• _Raw data_
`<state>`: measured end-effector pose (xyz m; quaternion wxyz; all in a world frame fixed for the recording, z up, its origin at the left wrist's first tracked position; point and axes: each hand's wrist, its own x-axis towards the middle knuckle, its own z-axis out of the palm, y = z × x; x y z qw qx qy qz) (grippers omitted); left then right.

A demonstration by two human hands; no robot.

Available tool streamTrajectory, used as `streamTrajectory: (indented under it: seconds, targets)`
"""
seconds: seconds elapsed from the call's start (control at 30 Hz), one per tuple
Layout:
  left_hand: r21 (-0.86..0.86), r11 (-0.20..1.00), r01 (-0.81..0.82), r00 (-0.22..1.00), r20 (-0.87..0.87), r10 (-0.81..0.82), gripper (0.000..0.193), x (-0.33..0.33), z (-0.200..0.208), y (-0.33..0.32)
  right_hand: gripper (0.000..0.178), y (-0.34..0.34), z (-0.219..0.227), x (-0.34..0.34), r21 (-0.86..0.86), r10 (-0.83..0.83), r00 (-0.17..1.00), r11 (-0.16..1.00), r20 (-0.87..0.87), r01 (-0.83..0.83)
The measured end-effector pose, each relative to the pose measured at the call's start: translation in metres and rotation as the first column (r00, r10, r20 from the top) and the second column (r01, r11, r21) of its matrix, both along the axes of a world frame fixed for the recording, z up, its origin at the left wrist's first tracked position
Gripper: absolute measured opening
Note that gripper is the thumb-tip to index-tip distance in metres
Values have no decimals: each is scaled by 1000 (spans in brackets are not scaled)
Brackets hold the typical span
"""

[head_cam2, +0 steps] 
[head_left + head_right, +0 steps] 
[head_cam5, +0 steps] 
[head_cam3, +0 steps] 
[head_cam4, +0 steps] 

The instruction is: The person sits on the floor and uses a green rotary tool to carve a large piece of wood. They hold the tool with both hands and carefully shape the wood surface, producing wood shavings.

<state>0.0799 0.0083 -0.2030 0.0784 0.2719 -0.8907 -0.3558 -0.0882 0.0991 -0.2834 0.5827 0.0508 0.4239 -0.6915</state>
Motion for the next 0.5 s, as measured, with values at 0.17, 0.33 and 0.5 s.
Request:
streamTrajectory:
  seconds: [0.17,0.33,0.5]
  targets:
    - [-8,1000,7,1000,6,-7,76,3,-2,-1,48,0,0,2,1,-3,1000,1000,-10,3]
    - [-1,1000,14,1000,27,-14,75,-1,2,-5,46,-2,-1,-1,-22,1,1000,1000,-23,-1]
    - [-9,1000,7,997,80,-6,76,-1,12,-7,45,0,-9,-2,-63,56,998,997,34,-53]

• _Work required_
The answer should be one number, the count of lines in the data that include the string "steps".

• _Result below_
5